Seawater Evaporation Can Also Generate Electricity: Swiss Team Develops Novel Nanodevice to Output Stable Continuous Current
A research team from the Nanoscale Science and Energy Technologies Laboratory (LNET) at the École Polytechnique Fédérale de Lausanne (EPFL) in Switzerland has recently developed an experimental nanogenerator that can continuously generate a stable current using the seawater evaporation process. The device is based on a silicon semiconductor core, regulates the movement of ions and electrons, and utilizes light and heat to drive seawater evaporation, thereby achieving self-powered electricity generation. Researchers say this mechanism could open up new avenues for eco-friendly energy harvesting technologies. The relevant results have been published in the journal *Nature Communications*.
The research team, led by Giulia Tagliabue and researcher Tarique Anwar, proposed a “unified physical and experimental framework” for evaporation-driven hydrovoltaic systems in their paper, the key to which lies in separating and precisely controlling interfacial processes. These interfacial processes refer to interactions occurring between different phases, such as solid-liquid and liquid-gas. The research team hopes to use this framework to more efficiently convert the evaporation process into electrical energy output with the participation of sunlight and thermal energy.
This technology builds on LNET’s previous research on the “hydrovoltaic effect.” The hydrovoltaic effect refers to the ability to induce electricity generation when a liquid flows over the surface of a charged nanodevice. The new device further utilizes the tiny gaps between hexagonally arranged silicon nanopillars to promote liquid evaporation and guide the movement of ions in seawater during this process. Researchers point out that heat and light always affect the performance of hydrovoltaic devices, and their breakthrough this time is that they have, for the first time, transformed these previously unavoidable influences into performance advantages, using inexhaustible and relatively environmentally friendly seawater as an energy medium.
An important conceptual breakthrough in the research is that the team discovered that enhanced power generation is not simply a result of evaporation itself. Because the device uses silicon semiconductor material, heat increases the negative charge on the semiconductor surface, and sunlight activates the electrons within it. In other words, evaporation, thermal effects, and optical effects are not independent of each other, but form a synergistic effect within the device, jointly promoting the improvement of power generation efficiency.
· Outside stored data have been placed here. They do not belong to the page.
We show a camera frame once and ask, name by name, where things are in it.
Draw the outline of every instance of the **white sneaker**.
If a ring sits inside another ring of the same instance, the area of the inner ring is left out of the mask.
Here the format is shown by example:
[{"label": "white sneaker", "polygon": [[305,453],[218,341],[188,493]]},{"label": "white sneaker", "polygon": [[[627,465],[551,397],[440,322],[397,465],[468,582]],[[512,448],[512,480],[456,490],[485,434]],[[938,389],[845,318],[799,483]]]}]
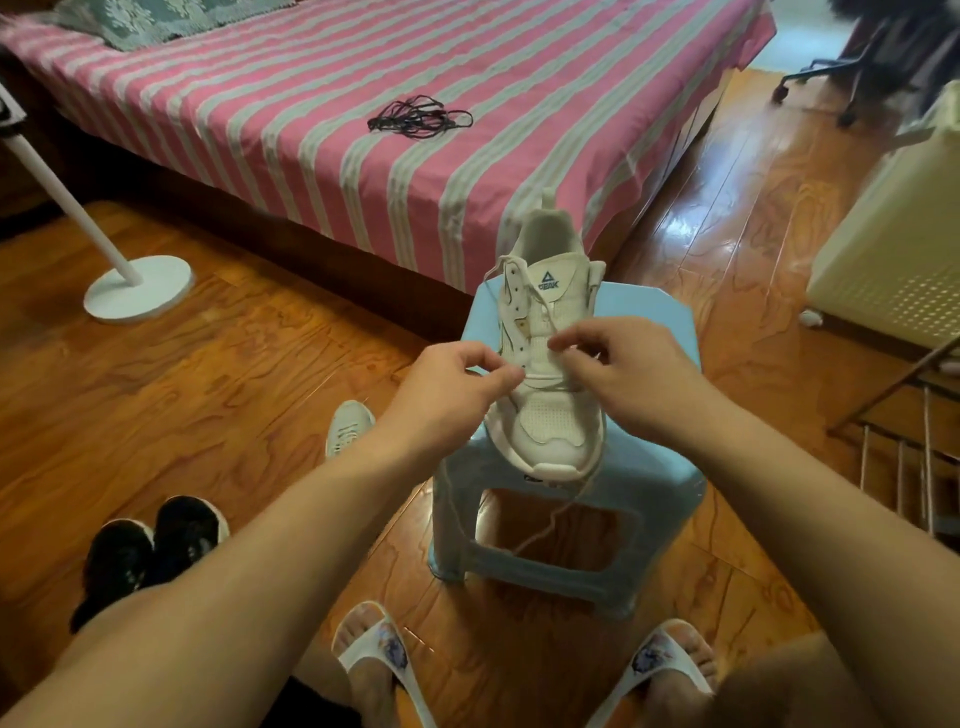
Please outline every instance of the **white sneaker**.
[{"label": "white sneaker", "polygon": [[586,478],[603,450],[606,426],[593,396],[569,380],[547,349],[556,331],[593,315],[607,265],[590,261],[555,191],[543,191],[503,267],[497,300],[500,353],[527,377],[487,413],[493,443],[514,466],[539,480]]},{"label": "white sneaker", "polygon": [[339,455],[360,435],[373,427],[376,418],[367,407],[357,400],[343,402],[330,420],[326,433],[326,458]]}]

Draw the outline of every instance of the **black sneaker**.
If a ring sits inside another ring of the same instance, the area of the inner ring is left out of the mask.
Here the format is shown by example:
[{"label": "black sneaker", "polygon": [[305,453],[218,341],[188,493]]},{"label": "black sneaker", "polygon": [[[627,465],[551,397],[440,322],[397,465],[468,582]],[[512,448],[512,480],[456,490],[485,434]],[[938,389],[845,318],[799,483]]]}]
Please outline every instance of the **black sneaker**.
[{"label": "black sneaker", "polygon": [[173,581],[230,535],[223,514],[193,496],[173,496],[161,505],[155,531],[154,558],[144,587]]},{"label": "black sneaker", "polygon": [[70,634],[115,601],[139,589],[154,556],[154,532],[132,519],[105,523],[84,561],[84,600],[70,618]]}]

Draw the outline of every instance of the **pink striped bedsheet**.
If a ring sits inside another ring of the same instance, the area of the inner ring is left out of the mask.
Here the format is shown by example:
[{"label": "pink striped bedsheet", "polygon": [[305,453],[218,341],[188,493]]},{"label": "pink striped bedsheet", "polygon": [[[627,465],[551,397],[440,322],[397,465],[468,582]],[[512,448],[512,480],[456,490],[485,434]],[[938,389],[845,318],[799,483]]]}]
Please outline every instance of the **pink striped bedsheet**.
[{"label": "pink striped bedsheet", "polygon": [[[472,291],[545,186],[589,247],[774,32],[765,0],[304,0],[132,53],[30,17],[0,42],[86,132]],[[474,126],[368,131],[416,93]]]}]

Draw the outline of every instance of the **pillow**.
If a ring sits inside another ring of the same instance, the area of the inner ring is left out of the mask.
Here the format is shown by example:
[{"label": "pillow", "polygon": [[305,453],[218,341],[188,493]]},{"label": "pillow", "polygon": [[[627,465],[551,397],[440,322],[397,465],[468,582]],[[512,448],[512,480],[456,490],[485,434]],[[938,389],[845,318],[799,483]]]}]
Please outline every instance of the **pillow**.
[{"label": "pillow", "polygon": [[60,0],[47,20],[99,36],[119,51],[135,51],[296,4],[297,0]]}]

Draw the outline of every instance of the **shoe sole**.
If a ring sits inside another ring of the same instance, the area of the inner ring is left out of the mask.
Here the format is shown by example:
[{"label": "shoe sole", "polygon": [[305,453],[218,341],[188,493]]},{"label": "shoe sole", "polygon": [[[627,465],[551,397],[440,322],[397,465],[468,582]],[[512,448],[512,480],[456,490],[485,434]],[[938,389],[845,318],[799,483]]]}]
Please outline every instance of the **shoe sole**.
[{"label": "shoe sole", "polygon": [[600,456],[603,454],[604,443],[607,441],[607,420],[601,415],[601,426],[604,431],[600,436],[599,447],[595,448],[590,454],[590,459],[582,470],[578,471],[572,465],[560,465],[557,463],[537,463],[537,465],[530,465],[530,463],[516,453],[516,450],[514,450],[514,447],[510,444],[510,439],[503,430],[502,418],[491,417],[488,413],[488,415],[484,417],[484,424],[487,426],[487,434],[490,435],[493,444],[500,451],[500,454],[507,458],[507,462],[525,475],[529,475],[537,480],[549,480],[557,483],[586,480],[596,470],[600,462]]},{"label": "shoe sole", "polygon": [[[166,502],[169,501],[169,500],[173,500],[175,497],[179,497],[179,496],[170,496],[170,497],[167,498],[167,500],[164,500],[163,502],[166,503]],[[191,496],[191,497],[192,497],[192,498],[195,498],[196,500],[198,500],[199,502],[201,502],[203,505],[205,505],[207,508],[209,508],[209,509],[210,509],[210,512],[213,513],[214,516],[216,516],[216,518],[217,518],[217,544],[222,544],[224,541],[226,541],[226,540],[230,537],[230,526],[229,526],[229,524],[227,523],[227,519],[224,517],[224,514],[222,514],[222,513],[220,512],[220,509],[217,508],[217,506],[215,506],[213,503],[211,503],[211,502],[210,502],[209,500],[207,500],[206,498],[201,498],[201,497],[198,497],[198,496]],[[154,538],[153,538],[153,533],[154,533],[154,532],[151,530],[150,533],[151,533],[151,538],[150,538],[150,540],[152,541],[152,540],[154,539]]]},{"label": "shoe sole", "polygon": [[143,521],[138,521],[137,519],[110,519],[109,521],[107,521],[106,523],[104,523],[104,525],[110,525],[111,523],[132,523],[133,525],[135,525],[136,527],[138,527],[141,531],[143,531],[143,535],[144,535],[144,536],[146,536],[148,539],[150,539],[150,545],[151,545],[151,546],[154,546],[154,545],[155,545],[155,544],[154,544],[154,536],[155,536],[154,530],[153,530],[149,525],[147,525],[146,523],[144,523]]}]
According to the research team, the gain brought by this surface charge effect is quite significant. After introducing sunlight and heat, the device’s energy output can be increased by up to 5 times compared to the original. Tagliabue said that this natural effect has always existed, but they are the first researchers to truly utilize it.
In terms of structural design, this evaporation-based power generation device adopts a three-layer architecture, corresponding to three independent processes: evaporation, ion transport, and charge collection. The top layer is the evaporation layer, the middle layer is responsible for ion conduction, and the bottom layer is a dielectric silicon nanopillar array. This layered design not only helps researchers gradually analyze and calibrate the processes and results of each stage, but also further improves the overall power generation performance of the device and more clearly reveals how heat and light induce charge generation and promote ion migration.
In addition to its power generation capabilities, this technology also has obvious advantages in terms of durability. Researchers point out that heat and light can lead to degradation of the hydrovoltaic mechanism, and corrosion problems in high-salt environments can exacerbate this process. However, the surface of the silicon nanopillars in the device is covered with an oxide coating, which can remain stable under light and heat, thereby avoiding unnecessary chemical reactions and improving the reliability of the device in seawater environments.
The research team said that if subsequent iterations are successful, these hydrovoltaic devices are expected to provide continuous, autonomous power support for various small, battery-less sensor networks in the future, as long as sunlight, heat, and water are available. Potential application scenarios include environmental monitoring systems, Internet of Things devices, and current and future wearable technologies. Researchers believe that if mobile and nearly “free” power extraction methods can be put into practical application, the social value they bring will be immeasurable.